The nano drug-loaded system is very beneficial to the targeted therapy of CSCs due to the unique advantages of the nano drug-loaded system, such as EPR effect, surface couplable targeting molecules, capability of realizing drug co-delivery and the like. At present, a plurality of nano drug delivery systems realize high accumulation of drugs in CSCs by co-delivering a regulator related to drug resistance of CSCs, a specific killing drug, a surface modified CSCs targeting ligand and the like. However, this therapeutic strategy still has difficulty achieving the desired therapeutic effect on CSCs, mainly in: (1) the ideal target CSCs nano drug-carrying system needs to be capable of accumulating in tumor tissues highly, penetrating into the deep part of the tumor tissues deeply and being taken by CSCs in large quantity, but the method is difficult to meet the characteristics at the same time; (2) CSCs do not have a universal marker protein, the marker proteins of different CSCs are different from each other, and part of the marker proteins are highly expressed in common stem cells, so that the improvement of the targeting of the CSCs by coupling a targeting ligand has a potential threat; (3) the nano drug delivery system is complex in synthesis process and has potential toxicity and side effects due to the characteristics of non-self. Therefore, it is necessary to develop a therapeutic strategy that targets and kills CSCs with high efficacy and has very low toxic side effects.

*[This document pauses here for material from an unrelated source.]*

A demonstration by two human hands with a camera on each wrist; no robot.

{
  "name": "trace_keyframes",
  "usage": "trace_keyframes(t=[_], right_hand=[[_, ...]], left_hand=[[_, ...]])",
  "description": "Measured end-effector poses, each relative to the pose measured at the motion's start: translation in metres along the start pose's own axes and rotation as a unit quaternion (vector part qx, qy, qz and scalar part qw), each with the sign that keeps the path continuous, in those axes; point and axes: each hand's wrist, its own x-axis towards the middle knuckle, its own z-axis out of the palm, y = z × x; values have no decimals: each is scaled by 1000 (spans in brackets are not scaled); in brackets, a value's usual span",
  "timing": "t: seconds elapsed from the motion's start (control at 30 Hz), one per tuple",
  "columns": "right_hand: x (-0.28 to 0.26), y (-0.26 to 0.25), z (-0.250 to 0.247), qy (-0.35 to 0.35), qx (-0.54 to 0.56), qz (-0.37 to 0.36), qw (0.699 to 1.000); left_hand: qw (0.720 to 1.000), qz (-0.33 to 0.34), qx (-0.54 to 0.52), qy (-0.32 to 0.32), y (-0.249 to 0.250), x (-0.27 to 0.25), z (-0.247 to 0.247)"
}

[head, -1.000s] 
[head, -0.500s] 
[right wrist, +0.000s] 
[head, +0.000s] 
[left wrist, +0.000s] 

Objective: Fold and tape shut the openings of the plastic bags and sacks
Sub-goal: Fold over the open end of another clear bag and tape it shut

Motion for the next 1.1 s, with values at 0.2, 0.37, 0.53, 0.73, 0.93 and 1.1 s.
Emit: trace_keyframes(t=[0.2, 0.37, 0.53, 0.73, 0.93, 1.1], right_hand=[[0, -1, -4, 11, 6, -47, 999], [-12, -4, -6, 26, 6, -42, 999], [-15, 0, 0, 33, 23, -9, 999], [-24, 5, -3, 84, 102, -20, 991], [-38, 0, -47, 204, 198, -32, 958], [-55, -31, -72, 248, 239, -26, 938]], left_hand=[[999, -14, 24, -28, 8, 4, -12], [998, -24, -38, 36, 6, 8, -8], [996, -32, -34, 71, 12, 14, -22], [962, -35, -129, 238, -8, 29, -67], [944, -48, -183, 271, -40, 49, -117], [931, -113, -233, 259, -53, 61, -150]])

Currently, bioprocessed nanoparticles based on biofilms are widely used in tumor therapy. Based on the method, a plurality of specific properties are endowed to a nano drug delivery system, for example, the nanoparticle wrapped by the erythrocyte membrane has longer blood long circulation capability, the nanoparticle wrapped by the tumor cell membrane has efficient homologous targeting capability, the nanoghosts derived from stem cells have good tumor targeting capability and the like. The natural modification mode can avoid potential toxic and side effects such as PEG predicament caused by chemical modification. However, in the biological processing process, partial destruction of the cell membrane structure causes loss of some membrane proteins which play important functions, resulting in reduction of stability and tumor targeting of the membrane-coated nano drug delivery system in the blood circulation process. Exosomes are extracellular vesicles secreted by cells with a particle size between 30-100 nm. The exosome has good biological stability and biocompatibility, low immunogenicity and low toxicity in the body. It was found that exosomes exhibit excellent cellular uptake and tumor targeting ability due to the specific proteins on the surface. Meanwhile, some exosome proteins, such as CD81, CD9, etc., are capable of degrading extracellular matrix, thereby enhancing tumor penetration and CSCs targeting. Although the existing exosomes have good effects, the existing exosome technology has the problems of low yield, small drug loading and long time consumption in the preparation process, and the practical application is influenced.

Disclosure of Invention

In view of the above drawbacks or needs for improvement in the prior art, an object of the present invention is to provide an exosome-encapsulated nano drug-loading system for tumor therapy and a preparation method thereof, wherein the composition and structure of an external component biofilm encapsulating the nano drug-loading system, the overall process design of a corresponding preparation method, and parameters, conditions, etc. of each step (such as an endocytosis and efflux incubation step) are improved, thereby providing a new approach for bio-processing nanoparticles based on a biofilm compared with the prior art. The invention utilizes the exosome to wrap the nano drug-carrying system, can greatly reserve the composition and the structure of the exosome, and the obtained exosome-wrapped nano drug-carrying system has good stability and tumor targeting property in the blood circulation process. The drug delivery system can particularly solve the problem of poor targeting and killing effects of CSCs, and after entering blood through intravenous administration, the drug delivery system can be efficiently accumulated in tumor tissues, deeply penetrates into deep parts of tumors and remarkably improves the uptake behavior of CSCs; obviously inhibit the growth of liver cancer and melanoma lung metastasis tumor, and obviously reduce the proportion of CSCs.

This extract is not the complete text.